Na sequência das declarações proferidas ontem pelo presidente do Governo Regional, anunciando a decisão de vender o Hospital Dr. Nélio Mendonça, a comissão política do MPT Madeira questiona o real interesse na construção de um novo hospital.
Considerando que: “os médicos serão exatamente os mesmos; os equipamentos serão idênticos ou apenas ligeiramente atualizados; o número de camas não sofrerá alterações significativas; existem alertas de que o investimento em medicamentos poderá ser reduzido; permanece por resolver o problema das altas problemáticas, que continua a obrigar ao adiamento de cirurgias”, o MPT recorda, em comunicado, que o Hospital Dr. Nélio Mendonça poderia “precisamente contribuir para resolver este último ponto”.

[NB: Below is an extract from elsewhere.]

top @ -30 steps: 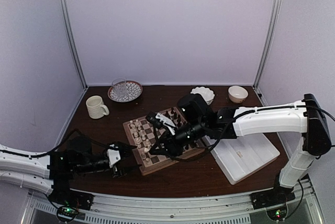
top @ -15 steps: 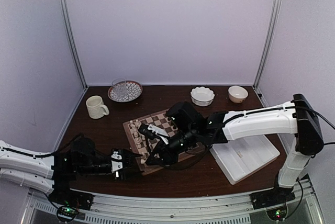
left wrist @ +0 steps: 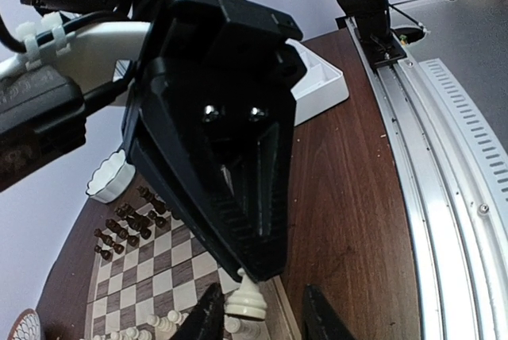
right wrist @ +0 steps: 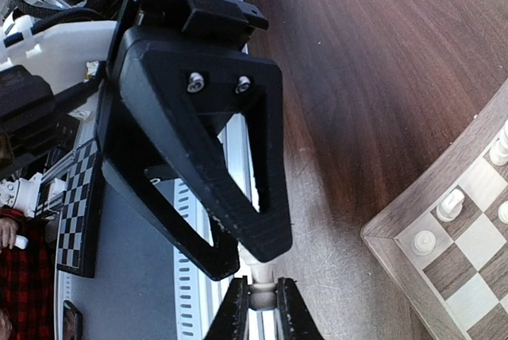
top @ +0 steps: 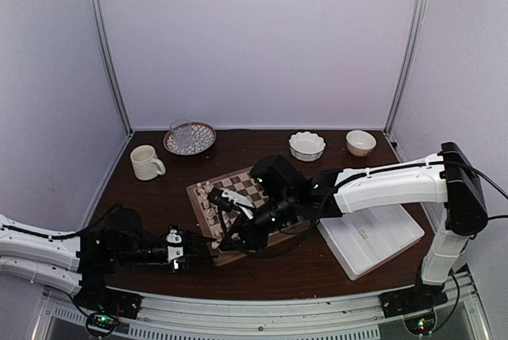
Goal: Set up the chess pieces on the board
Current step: Pass from the right arm to the left
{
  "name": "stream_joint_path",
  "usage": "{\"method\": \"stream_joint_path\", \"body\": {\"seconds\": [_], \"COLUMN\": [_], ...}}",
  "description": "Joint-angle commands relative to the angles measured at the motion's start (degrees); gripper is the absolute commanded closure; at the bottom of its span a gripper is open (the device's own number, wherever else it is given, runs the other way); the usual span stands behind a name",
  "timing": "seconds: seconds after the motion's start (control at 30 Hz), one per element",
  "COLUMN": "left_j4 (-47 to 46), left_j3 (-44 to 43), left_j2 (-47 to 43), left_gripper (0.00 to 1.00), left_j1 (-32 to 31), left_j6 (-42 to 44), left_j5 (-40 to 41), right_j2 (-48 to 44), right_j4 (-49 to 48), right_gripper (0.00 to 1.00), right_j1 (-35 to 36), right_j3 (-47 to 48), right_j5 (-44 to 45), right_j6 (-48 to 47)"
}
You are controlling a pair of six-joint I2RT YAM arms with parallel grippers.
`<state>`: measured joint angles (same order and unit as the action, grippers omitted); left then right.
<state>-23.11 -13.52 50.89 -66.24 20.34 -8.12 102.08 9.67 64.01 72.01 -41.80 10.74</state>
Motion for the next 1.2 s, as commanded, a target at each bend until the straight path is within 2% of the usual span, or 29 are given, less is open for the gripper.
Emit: {"method": "stream_joint_path", "body": {"seconds": [0.0,0.2,0.3,0.4,0.47,0.57,0.93,1.17], "left_j4": [-2.81,-2.81,-2.46,-2.47,-2.79,-3.28,-3.67,-4.65], "left_j3": [-1.25,-0.99,-1.28,-1.40,-1.22,-1.07,-0.68,0.30], "left_j2": [-0.18,-0.86,-1.06,-1.02,-0.85,-0.62,-1.46,-2.98], "left_gripper": [0.69,0.79,0.89,0.91,0.88,0.71,0.69,0.60], "left_j1": [-0.26,-0.24,-0.27,-0.30,-0.27,-0.27,-0.29,-0.29], "left_j6": [0.48,0.55,0.37,0.15,0.16,0.06,0.05,-0.04], "left_j5": [-1.30,-0.45,0.58,1.24,1.34,1.28,1.01,1.96], "right_j2": [0.75,-0.07,-0.38,-0.69,-0.97,-1.19,-2.06,-3.20], "right_j4": [-1.44,-4.59,-6.89,-9.22,-9.49,-11.17,-12.34,-13.18], "right_gripper": [0.99,0.98,0.97,0.97,0.97,0.97,0.96,0.95], "right_j1": [0.37,0.42,0.33,0.40,0.34,0.33,0.39,0.33], "right_j3": [1.09,-0.54,-1.54,-2.44,-3.06,-3.43,-4.33,-5.28], "right_j5": [-1.02,-1.04,-0.91,-0.63,-0.08,0.01,-0.48,-0.27], "right_j6": [0.68,2.09,3.44,4.46,4.79,4.89,4.82,4.65]}}
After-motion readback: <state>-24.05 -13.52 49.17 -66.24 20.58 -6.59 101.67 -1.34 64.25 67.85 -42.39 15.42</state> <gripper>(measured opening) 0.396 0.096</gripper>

A comissão política do MPT Madeira reconhece “que a infraestrutura não reúne condições para funcionar como lar de terceira idade. Contudo, isso não impede que seja reaproveitada para funções essenciais ao sistema de saúde regional, nomeadamente como Unidade de Cuidados Continuados Integrados (UCCI) e como resposta dedicada às altas problemáticas”.

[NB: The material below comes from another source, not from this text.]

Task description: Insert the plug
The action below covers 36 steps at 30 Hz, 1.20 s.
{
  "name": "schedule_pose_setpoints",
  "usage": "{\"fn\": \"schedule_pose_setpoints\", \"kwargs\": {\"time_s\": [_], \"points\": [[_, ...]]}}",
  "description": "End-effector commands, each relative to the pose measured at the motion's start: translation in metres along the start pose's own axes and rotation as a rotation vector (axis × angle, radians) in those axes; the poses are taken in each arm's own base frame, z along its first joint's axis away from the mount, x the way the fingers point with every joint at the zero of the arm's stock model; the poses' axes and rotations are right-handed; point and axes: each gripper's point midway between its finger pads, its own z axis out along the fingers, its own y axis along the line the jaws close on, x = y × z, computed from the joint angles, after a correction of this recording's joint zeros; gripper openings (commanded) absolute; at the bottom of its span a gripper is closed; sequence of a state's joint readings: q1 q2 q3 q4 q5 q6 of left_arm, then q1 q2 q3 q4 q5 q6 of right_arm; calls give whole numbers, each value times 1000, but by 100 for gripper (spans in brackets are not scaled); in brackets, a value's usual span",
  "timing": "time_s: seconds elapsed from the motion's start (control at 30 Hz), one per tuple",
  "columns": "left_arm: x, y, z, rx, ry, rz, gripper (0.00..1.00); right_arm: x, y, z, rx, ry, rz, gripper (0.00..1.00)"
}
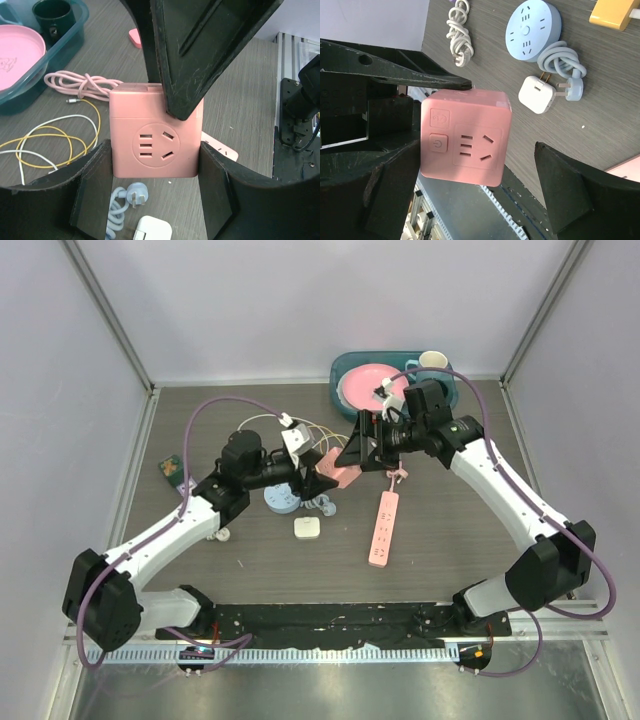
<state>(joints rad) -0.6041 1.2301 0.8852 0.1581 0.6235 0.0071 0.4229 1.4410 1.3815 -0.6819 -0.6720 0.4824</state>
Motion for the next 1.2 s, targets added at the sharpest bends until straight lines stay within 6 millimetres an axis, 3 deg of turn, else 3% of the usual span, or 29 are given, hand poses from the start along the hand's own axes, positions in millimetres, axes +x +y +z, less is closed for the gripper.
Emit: {"fn": "schedule_pose_setpoints", "kwargs": {"time_s": [0.0,0.2,0.63,0.8,0.83,0.9,0.93,0.97,1.03,1.07,1.13,1.17], "points": [[-37,-7,10,56,-122,91,4,-2,9,-3,-45,6,14,100],[-37,-9,16,74,-124,94,4,-7,11,-6,-64,-11,19,98],[-40,-13,24,93,-144,110,4,-1,-5,2,-47,0,80,88],[-35,-14,26,94,-134,103,4,-1,-2,2,-64,-5,86,73],[-33,-13,26,88,-130,100,5,-1,-1,2,-68,-3,86,64],[-29,-10,26,71,-113,94,12,0,-1,1,-67,-7,82,53],[-27,-9,25,64,-104,94,21,0,-1,0,-64,-12,80,39],[-21,-7,24,54,-77,94,37,-1,-1,-1,-58,-21,76,33],[-15,0,22,9,-45,99,49,-1,-5,-2,-41,-29,74,18],[-10,2,19,-9,-21,94,59,-2,-8,-2,-15,-43,74,12],[-5,9,14,-58,3,99,67,-2,-14,-3,20,-54,68,1],[-2,9,8,-78,18,94,76,-2,-21,-3,61,-64,71,1]]}}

“O Hospital Dr. Nélio Mendonça reúne condições para acolher este tipo de respostas” e “importa salientar que existem atualmente cerca de 230 utentes em situação de alta problemática, ocupando aproximadamente um terço das cerca de 600 camas do hospital”, refere o partido.

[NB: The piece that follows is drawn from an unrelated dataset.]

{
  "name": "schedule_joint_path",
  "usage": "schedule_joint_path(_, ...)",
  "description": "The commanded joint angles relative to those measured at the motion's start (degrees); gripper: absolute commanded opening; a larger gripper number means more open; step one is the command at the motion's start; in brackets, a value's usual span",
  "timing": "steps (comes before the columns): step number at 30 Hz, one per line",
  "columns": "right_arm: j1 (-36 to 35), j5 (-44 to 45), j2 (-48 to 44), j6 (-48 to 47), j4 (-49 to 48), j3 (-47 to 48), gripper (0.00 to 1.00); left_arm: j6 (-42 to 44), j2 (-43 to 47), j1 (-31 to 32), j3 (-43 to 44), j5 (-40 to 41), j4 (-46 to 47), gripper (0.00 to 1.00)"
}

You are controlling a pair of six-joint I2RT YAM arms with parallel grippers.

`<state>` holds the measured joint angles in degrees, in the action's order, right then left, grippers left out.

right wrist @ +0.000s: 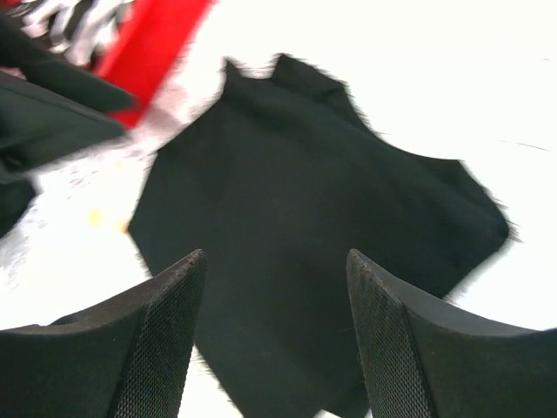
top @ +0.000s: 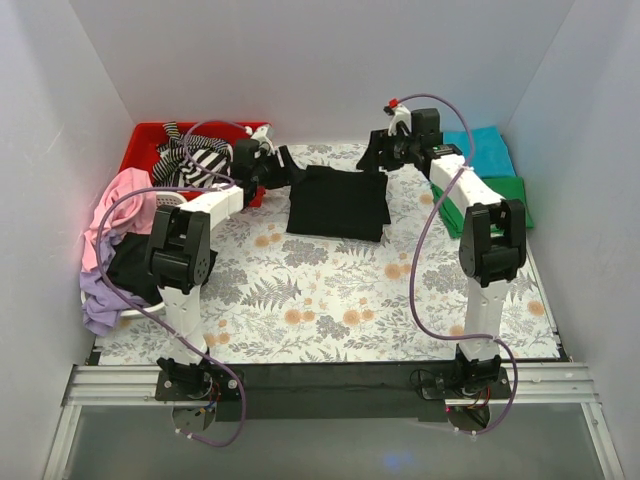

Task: Fold and stack the t-shirts
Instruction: Fold the tshirt

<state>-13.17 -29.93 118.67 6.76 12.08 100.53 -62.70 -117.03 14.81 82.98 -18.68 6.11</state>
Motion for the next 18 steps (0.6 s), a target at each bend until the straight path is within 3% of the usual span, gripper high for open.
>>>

“É previsível que este número aumente nos próximos anos, devido aos baixos rendimentos familiares e à crescente precariedade laboral, que dificultam o apoio domiciliário a estes utentes. Segundo o presidente do governo regional, a receita da venda será utilizada para amortizar parte dos custos do novo hospital central. Contudo, de acordo com dados oficiais do próprio Governo Regional, ‘no final de novembro de 2025, o saldo global consolidado da Administração Pública Regional é excedentário em 126,6 milhões de euros’. Assim, não se vislumbram razões financeiras que justifiquem a necessidade de alienar o edifício”.
Perante tais informações, a comissão política do MPT Madeira questiona: “por que motivo vender uma infraestrutura que pode ser reutilizada a baixo custo, para um uso semelhante ao que já desempenha? E, mais ainda, se o Governo Regional considera que o edifício apresenta ‘custos excessivos e disfuncionalidades que não são sustentáveis do ponto de vista financeiro e funcional’, porque razão seriam esses mesmos custos sustentáveis para um comprador privado?”.